Havre-Aubert (/fr/) located on Île du Havre Aubert is a village in the municipality of Les Îles-de-la-Madeleine. It is part of the Magdalen Islands archipelago, in the Gulf of St. Lawrence, Quebec, Canada.

Havre Aubert Island is made up of two main localities, Havre-Aubert and Bassin, subdivided into hamlets: Portage-du-Cap, La Baie, La Montagne, L'Anse-à-la-Cabane, former name Millerand, and L'Étang-des-Caps.

Amherst Island's first settlers arrived in 1762 from Acadia, Prince Edward Island and the Chaleur Bay. A municipality, Havre-Aubert, was constituted in 1875 and changed its name to Bassin in 1959. Another municipality, Havre-Aubert-Est, was constituted in 1951 and changed its name to Havre-Aubert in 1964. Both amalgamated in 1971 and took the name of L'Île-du-Havre-Aubert. The island is a member of the Association of the Most Beautiful Villages of Quebec.

==History==
Returning from France in 1626, Samuel de Champlain would have spent a night in the Pleasant Bay he would have given the name "Aubert" to the southernmost island of the Magdalen Islands. An English map of 1756 identifies the places Harbour Ober, the name Amherst was given to the post office between 1899 and 1907, Amherst Island became Havre-Aubert in 1907.

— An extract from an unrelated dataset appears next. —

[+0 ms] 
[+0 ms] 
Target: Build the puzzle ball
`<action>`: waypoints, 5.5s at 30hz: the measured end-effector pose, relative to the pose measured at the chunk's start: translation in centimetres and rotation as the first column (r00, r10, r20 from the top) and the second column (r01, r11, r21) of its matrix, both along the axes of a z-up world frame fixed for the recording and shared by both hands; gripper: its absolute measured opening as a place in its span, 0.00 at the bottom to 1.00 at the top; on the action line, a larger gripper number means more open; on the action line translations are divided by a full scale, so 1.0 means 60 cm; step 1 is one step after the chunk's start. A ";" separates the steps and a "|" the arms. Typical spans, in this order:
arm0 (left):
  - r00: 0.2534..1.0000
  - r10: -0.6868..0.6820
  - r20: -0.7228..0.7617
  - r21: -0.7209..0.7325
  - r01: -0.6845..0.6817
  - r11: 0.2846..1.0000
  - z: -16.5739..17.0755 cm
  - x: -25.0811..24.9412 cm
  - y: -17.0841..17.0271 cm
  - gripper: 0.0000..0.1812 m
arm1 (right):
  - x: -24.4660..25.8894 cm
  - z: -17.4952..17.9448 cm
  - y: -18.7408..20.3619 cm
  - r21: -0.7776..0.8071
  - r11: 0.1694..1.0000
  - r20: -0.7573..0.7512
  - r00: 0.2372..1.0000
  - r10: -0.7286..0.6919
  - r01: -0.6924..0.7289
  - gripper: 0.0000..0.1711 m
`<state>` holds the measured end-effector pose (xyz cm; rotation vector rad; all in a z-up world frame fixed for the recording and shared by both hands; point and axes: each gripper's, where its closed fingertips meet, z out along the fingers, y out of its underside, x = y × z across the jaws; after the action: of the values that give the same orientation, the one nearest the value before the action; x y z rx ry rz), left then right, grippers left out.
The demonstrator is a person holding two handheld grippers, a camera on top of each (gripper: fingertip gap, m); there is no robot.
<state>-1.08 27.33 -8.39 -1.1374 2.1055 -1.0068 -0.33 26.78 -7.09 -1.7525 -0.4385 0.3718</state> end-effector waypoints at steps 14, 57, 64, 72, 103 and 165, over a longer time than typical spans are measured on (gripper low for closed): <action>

Historians do not agree on the origin of the name "Havre-Aubert." Some suggested the name of an obscure friend of Jacques Cartier, while others brought up Thomas Aubert, a sailor from Dieppe and one of the Americas' first explorers, or François Aubert de La Chesnaye, who would have supported the colonization efforts of New France, as likely explanations. Some have mentioned a family of sailors named "Auber" and other hypotheses include that of French explorer Jean-François Roberval, who would have stayed on the island in 1542, having named it "Havre au Ber". The term "ber" itself meaning, in this case, "berceau" (cradle in English, while "havre" is French for harbour). Roberval's child was still a baby at the time; although, in terms of an explanation, this is really nothing but speculation and hearsay. It probably references the "high quality" of port; in layman's terms.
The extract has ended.